I just finished reading Iain Banks’ The Wasp Factory. It is a disturbing novel on many levels; even the back-cover comments warn against reading it. The reason for mentioning it on this blog, however, is that it is so full of religious ideas that it would be a shame not to address them here. I won’t put in any spoilers for those who might, even with adequate warning, want to read the book.
The wasp factory of the title is a divination device. The narrator, Frank, does not believe in God because of the unfairness and cruelty in the world, although he is also a frequent perpetrator of cruelty. As he seeks revenge on animals other children, Frank views their suffering as a form of punishment from the God he disbelieves. At one point, after his brother Paul dies, Frank compares him to his old dog Saul, also unfortunately deceased. At this point he reveals, “Paul, of course, was Saul.” Death is the Damascus Road experience in this world devoid of a deity, but one where death is considered far more certain than life. At one point Frank declares the sea to be a mythological enemy, a point of view shared by the Bible and many ancient societies.
Frank is a neurotically ritual-bound individual.
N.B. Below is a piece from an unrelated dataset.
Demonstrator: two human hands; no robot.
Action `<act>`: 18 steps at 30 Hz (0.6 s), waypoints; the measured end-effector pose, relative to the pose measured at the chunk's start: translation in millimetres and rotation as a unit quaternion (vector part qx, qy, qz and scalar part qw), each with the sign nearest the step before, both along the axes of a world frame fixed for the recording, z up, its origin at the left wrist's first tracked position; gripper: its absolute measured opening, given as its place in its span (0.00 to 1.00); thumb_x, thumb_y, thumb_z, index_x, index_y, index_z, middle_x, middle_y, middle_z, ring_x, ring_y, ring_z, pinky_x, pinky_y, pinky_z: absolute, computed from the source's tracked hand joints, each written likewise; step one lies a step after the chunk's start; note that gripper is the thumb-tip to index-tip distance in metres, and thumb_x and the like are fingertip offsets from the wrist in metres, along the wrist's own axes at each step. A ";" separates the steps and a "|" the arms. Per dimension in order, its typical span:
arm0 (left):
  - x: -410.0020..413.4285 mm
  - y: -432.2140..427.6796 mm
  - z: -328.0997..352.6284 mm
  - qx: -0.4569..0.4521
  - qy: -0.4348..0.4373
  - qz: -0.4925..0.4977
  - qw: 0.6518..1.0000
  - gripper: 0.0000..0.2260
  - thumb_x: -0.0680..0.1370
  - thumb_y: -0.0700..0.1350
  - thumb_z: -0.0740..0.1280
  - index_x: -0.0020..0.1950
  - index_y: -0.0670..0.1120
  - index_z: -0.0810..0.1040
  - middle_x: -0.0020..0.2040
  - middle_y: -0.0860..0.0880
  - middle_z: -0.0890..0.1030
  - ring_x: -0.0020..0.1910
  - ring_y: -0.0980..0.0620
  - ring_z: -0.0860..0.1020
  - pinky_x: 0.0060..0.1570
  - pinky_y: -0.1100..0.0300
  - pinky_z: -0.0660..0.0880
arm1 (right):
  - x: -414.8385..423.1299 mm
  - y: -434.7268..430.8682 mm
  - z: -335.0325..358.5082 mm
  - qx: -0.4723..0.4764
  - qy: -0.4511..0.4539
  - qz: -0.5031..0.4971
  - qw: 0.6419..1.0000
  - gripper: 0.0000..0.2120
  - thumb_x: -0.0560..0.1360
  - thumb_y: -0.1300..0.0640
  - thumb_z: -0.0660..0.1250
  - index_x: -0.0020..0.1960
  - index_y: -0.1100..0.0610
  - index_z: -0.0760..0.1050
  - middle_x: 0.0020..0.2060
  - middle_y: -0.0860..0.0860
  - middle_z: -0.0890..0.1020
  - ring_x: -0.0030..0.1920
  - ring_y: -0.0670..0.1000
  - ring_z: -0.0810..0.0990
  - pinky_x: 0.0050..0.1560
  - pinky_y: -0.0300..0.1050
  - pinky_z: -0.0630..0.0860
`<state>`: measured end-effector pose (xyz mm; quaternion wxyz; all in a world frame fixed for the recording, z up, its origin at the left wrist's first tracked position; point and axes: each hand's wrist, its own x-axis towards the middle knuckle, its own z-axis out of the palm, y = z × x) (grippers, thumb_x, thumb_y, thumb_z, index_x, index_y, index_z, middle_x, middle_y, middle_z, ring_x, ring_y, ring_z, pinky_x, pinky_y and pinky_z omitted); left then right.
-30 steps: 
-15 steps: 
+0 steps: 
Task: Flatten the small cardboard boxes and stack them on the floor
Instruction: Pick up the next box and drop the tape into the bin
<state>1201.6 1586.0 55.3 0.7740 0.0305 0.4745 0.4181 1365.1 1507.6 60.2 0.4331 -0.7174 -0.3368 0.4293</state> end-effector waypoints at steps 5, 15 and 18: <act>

No matter how gruesome, his tasks are part of an elaborate system that must be repeated in order to maintain its efficacy. At one stage Frank declares, “this is like intellectuals in a country sneering at religion while not being able to deny the effect it has on the mass of people.” This statement is more insightful than it first appears – it is the dilemma of many who attempt to understand religion who are considered a luxury not to be afforded by society. Frank is a paradigm: people are religious, even in heterodox belief systems. The Religious Right has understood this for decades: talk religious talk and they’ll vote for you. Most people have no way of checking out what form this religion might take. It makes me almost as nervous as The Wasp Factory itself.